Tangle Tower (also known as Detective Grimoire: Tangle Tower) is a murder mystery point-and-click adventure game developed and published by SFB Games. It is a sequel to the 2014 game Detective Grimoire and the third entry in the Detective Grimoire series. The game was launched with the Apple Arcade service on 19 September 2019 and was later released for Nintendo Switch and Steam on 22 October 2019, followed by PlayStation 4 and Xbox One on 6 October 2021.

==Gameplay==
The game follows Detective Grimoire and his partner Sally (who appeared in the previous game with a different hairstyle) as they travel to the eponymous Tangle Tower to solve the murder of a girl named Freya Fellow, who was seemingly killed by a painting. Players progress through the game by conversing with the various suspects and searching each room of the tower for clues. Searching the environment will often unveil puzzles that must be solved in order to obtain a new piece of evidence. When certain conditions are met, the player can question each suspect about something they're hiding.

==Development==
After Detective Grimoire had been completed in 2014 with a light cliff-hanger ending, the team didn't have an immediate rush to do a sequel; however they soon learnt about the Creative Europe’s funding programme which offered funding for narrative driven games, leading to SFB formulating a sequel; they entered into in programme in January 2015. The original development of Tangle Tower was put on hold after Nintendo approached SFB Games to make Snipperclips, but resumed after the game's expansion, Snipperclips Plus, was completed. The team "dusted off" the project and continued working on it for a 2 years before release. Designed in Unity, the team ensured the game was compatible on a variety of platforms from the get go. The Apple Arcade deadline pushed the development team to tie up loose ends and finish the game. Adam noted that the game went from 90% completion to 80% due to the pushed-up deadline, but that the team were able to finish the project with minimal sacrifices. Due to Apple Arcade's requirements, the game was translated into 17 different languages by Universally Speaking. SFB Games attended their first PAX East Indie Showcase with this title. The game was later released on Steam and Nintendo Switch on 22 October 2019. On 21 December 2020, Jonathan Harris did a 'Tangle Tower unused animation showcase stream'. The game was released for PlayStation 4 and Xbox One on 6 October 2021, with each version playable on PlayStation 5 and Xbox Series X and Series S respectively via backwards compatibility. The game was removed from Apple Arcade in 2019 and subsequently released on Android in 2023.

===Design===
Characters were designed by Adam Vian and Catherine Unger, with Adam drawing finished poses into Flash. At this stage, PNGs of these static poses were added to the Unity project with a 'bobbing' effect to give a feel of movement within the scene's dialogue. Animator Jonathan Harris inbetweened each final pose, with multiple head positions, eyes, and mouths for each. Designed by Tom Vian for the 2012 game Detective Grimoire: Secret of the Swamp, FlAn exporter was used to save Flash files as PNGs, which through the TexturePacker tool were all placed into one spritesheet. The FlAn player reconstructed the sprites from the data files. A white outline was added around each character to avoid their outfits blending into similarly coloured backgrounds. A Squigglevision effect was added to this outline to "keep them alive [and] breathing". Tom created a tool using Unity's timelines that allowed Adam to type dialogue and choose poses from a list to perform the text straight-away.

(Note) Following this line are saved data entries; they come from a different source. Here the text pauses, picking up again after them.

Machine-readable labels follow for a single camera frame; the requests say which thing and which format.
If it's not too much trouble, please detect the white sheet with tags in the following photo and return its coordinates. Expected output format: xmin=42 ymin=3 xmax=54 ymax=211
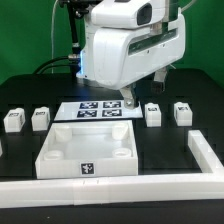
xmin=55 ymin=100 xmax=143 ymax=121

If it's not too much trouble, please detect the white cable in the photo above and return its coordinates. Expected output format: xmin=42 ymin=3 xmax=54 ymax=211
xmin=49 ymin=0 xmax=60 ymax=74

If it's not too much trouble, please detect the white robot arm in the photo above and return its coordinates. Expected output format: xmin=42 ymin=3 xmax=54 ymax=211
xmin=77 ymin=0 xmax=185 ymax=109

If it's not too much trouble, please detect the white part at left edge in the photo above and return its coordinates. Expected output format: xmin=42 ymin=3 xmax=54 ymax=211
xmin=0 ymin=140 xmax=3 ymax=157

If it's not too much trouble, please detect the white square tabletop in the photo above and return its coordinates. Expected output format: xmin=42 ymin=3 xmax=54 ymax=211
xmin=35 ymin=120 xmax=138 ymax=179

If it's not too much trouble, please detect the white L-shaped obstacle fence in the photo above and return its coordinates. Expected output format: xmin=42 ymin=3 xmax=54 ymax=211
xmin=0 ymin=130 xmax=224 ymax=208

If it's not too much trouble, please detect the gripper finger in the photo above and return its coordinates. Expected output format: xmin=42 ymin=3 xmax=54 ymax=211
xmin=120 ymin=85 xmax=136 ymax=109
xmin=152 ymin=67 xmax=167 ymax=93

Many character designs were altered throughout development. For example, Fitz Fellow originally wore red opaque glasses in his original design. However, the team would subsequently remove them after they heard Joshua Tomar's voice clips for the characters, as a way of making him appear more sympathetic and vulnerable.

==Reception==

Tangle Tower received mainly positive reviews, holding an 82/100 score on Metacritic. The game was praised for its voice acting, dialogue, and art style. Negative comments were given about the undeserved ending and lingering plot holes.

ScreenRant wrote it "keep[s] you guessing until the surprising final reveal". Pocket Gamer deemed it "gorgeous" and "thrilling". PC Gamer write it was a "light-hearted, comfy murder mystery", while Rock Paper Shotgun praised its "winsome cast, gorgeous music and sharp writing". CBR highlighted a moment of dialogue that was "endearing" and effectively establishing the dynamic between characters.

Imoire.com noted that "after several satisfying hours worth of gameplay" the game "ends somewhat suddenly" and contains "a handful of loose ends" by its conclusion.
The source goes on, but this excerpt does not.